What you are asked to do
Restate each of the lines given below, word for word.

Dataset excerpts:
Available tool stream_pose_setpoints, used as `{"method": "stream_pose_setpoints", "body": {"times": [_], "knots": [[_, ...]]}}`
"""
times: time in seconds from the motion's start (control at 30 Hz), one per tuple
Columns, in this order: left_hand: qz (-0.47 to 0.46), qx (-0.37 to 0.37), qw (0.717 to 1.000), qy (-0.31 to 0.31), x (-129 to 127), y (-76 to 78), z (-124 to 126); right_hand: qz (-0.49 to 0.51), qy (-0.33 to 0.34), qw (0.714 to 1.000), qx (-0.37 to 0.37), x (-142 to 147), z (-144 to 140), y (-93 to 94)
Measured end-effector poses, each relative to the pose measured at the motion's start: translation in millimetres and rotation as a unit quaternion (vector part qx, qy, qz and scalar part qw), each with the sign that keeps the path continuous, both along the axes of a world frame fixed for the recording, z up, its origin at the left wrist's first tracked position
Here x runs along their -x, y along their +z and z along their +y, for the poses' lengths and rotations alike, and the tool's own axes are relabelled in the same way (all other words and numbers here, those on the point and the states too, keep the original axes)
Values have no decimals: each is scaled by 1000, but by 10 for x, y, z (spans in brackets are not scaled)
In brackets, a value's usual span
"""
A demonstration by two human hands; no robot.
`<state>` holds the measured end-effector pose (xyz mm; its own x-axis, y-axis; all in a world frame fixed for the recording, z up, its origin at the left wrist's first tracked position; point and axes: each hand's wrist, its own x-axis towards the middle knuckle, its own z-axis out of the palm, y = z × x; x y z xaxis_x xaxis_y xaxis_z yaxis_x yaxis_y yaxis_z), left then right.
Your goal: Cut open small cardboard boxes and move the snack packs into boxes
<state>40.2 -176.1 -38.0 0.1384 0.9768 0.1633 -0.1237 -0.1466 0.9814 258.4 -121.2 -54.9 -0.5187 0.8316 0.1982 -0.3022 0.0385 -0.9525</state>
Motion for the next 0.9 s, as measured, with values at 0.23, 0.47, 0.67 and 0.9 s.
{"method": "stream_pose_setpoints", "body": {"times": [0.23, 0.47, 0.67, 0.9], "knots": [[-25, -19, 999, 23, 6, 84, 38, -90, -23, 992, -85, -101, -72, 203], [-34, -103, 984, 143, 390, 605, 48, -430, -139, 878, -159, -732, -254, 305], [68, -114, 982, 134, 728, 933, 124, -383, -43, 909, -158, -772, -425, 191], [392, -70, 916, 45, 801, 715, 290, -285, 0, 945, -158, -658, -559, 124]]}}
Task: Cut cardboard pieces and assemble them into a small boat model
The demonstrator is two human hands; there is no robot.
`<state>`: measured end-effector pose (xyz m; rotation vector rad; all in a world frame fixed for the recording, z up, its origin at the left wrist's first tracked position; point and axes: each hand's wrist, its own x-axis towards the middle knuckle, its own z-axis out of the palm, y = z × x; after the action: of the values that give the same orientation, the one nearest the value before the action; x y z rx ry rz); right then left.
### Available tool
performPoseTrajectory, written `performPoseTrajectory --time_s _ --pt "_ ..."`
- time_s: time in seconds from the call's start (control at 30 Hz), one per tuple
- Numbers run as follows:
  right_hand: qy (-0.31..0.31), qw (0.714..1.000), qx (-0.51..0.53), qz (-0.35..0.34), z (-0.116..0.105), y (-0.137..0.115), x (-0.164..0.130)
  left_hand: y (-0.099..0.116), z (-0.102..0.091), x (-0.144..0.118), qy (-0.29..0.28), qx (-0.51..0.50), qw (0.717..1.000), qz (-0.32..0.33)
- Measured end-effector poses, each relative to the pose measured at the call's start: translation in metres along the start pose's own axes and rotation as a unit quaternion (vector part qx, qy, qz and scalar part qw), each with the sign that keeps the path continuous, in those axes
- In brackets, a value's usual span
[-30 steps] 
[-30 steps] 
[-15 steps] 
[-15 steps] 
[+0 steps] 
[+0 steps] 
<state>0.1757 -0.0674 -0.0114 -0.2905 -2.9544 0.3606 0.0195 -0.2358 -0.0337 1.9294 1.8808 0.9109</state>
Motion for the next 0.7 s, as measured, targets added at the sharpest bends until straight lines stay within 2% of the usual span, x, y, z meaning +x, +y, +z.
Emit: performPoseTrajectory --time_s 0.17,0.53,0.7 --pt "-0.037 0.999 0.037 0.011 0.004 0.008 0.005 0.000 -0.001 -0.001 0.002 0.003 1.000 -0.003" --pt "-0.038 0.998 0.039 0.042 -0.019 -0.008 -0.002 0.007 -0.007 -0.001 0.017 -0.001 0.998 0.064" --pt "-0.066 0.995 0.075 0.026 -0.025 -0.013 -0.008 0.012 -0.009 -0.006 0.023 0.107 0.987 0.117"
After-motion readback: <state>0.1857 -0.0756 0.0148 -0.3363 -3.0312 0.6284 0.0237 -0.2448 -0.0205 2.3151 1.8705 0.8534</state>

Response to this exercise
Available tool stream_pose_setpoints, used as `{"method": "stream_pose_setpoints", "body": {"times": [_], "knots": [[_, ...]]}}`
"""
times: time in seconds from the motion's start (control at 30 Hz), one per tuple
Columns, in this order: left_hand: qz (-0.47 to 0.46), qx (-0.37 to 0.37), qw (0.717 to 1.000), qy (-0.31 to 0.31), x (-129 to 127), y (-76 to 78), z (-124 to 126); right_hand: qz (-0.49 to 0.51), qy (-0.33 to 0.34), qw (0.714 to 1.000), qx (-0.37 to 0.37), x (-142 to 147), z (-144 to 140), y (-93 to 94)
Measured end-effector poses, each relative to the pose measured at the motion's start: translation in millimetres and rotation as a unit quaternion (vector part qx, qy, qz and scalar part qw), each with the sign that keeps the path continuous, both along the axes of a world frame fixed for the recording, z up, its origin at the left wrist's first tracked position
Here x runs along their -x, y along their +z and z along their +y, for the poses' lengths and rotations alike, and the tool's own axes are relabelled in the same way (all other words and numbers here, those on the point and the states too, keep the original axes)
Values have no decimals: each is scaled by 1000, but by 10 for x, y, z (spans in brackets are not scaled)
In brackets, a value's usual span
"""
A demonstration by two human hands; no robot.
`<state>` holds the measured end-effector pose (xyz mm; its own x-axis, y-axis; all in a world frame fixed for the recording, z up, its origin at the left wrist's first tracked position; point and axes: each hand's wrist, its own x-axis towards the middle knuckle, its own z-axis out of the palm, y = z × x; x y z xaxis_x xaxis_y xaxis_z yaxis_x yaxis_y yaxis_z), left then right.
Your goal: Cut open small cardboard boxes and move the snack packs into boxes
<state>40.2 -176.1 -38.0 0.1384 0.9768 0.1633 -0.1237 -0.1466 0.9814 258.4 -121.2 -54.9 -0.5187 0.8316 0.1982 -0.3022 0.0385 -0.9525</state>
Motion for the next 0.9 s, as measured, with values at 0.23, 0.47, 0.67 and 0.9 s.
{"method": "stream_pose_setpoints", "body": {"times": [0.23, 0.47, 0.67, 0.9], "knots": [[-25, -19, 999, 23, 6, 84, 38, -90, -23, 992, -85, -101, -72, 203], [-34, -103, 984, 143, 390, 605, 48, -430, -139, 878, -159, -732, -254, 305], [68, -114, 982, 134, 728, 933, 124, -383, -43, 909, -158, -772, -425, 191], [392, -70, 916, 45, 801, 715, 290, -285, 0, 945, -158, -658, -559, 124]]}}
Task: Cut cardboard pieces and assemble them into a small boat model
The demonstrator is two human hands; there is no robot.
`<state>`: measured end-effector pose (xyz m; rotation vector rad; all in a world frame fixed for the recording, z up, its origin at the left wrist's first tracked position; point and axes: each hand's wrist, its own x-axis towards the middle knuckle, its own z-axis out of the palm, y = z × x; after the action: of the values that give the same orientation, the one nearest the value before the action; x y z rx ry rz); right then left.
### Available tool
performPoseTrajectory, written `performPoseTrajectory --time_s _ --pt "_ ..."`
- time_s: time in seconds from the call's start (control at 30 Hz), one per tuple
- Numbers run as follows:
  right_hand: qy (-0.31..0.31), qw (0.714..1.000), qx (-0.51..0.53), qz (-0.35..0.34), z (-0.116..0.105), y (-0.137..0.115), x (-0.164..0.130)
  left_hand: y (-0.099..0.116), z (-0.102..0.091), x (-0.144..0.118), qy (-0.29..0.28), qx (-0.51..0.50), qw (0.717..1.000), qz (-0.32..0.33)
- Measured end-effector poses, each relative to the pose measured at the call's start: translation in metres along the start pose's own axes and rotation as a unit quaternion (vector part qx, qy, qz and scalar part qw), each with the sign that keeps the path continuous, in those axes
- In brackets, a value's usual span
[-30 steps] 
[-30 steps] 
[-15 steps] 
[-15 steps] 
[+0 steps] 
[+0 steps] 
<state>0.1757 -0.0674 -0.0114 -0.2905 -2.9544 0.3606 0.0195 -0.2358 -0.0337 1.9294 1.8808 0.9109</state>
Motion for the next 0.7 s, as measured, targets added at the sharpest bends until straight lines stay within 2% of the usual span, x, y, z meaning +x, +y, +z.
Emit: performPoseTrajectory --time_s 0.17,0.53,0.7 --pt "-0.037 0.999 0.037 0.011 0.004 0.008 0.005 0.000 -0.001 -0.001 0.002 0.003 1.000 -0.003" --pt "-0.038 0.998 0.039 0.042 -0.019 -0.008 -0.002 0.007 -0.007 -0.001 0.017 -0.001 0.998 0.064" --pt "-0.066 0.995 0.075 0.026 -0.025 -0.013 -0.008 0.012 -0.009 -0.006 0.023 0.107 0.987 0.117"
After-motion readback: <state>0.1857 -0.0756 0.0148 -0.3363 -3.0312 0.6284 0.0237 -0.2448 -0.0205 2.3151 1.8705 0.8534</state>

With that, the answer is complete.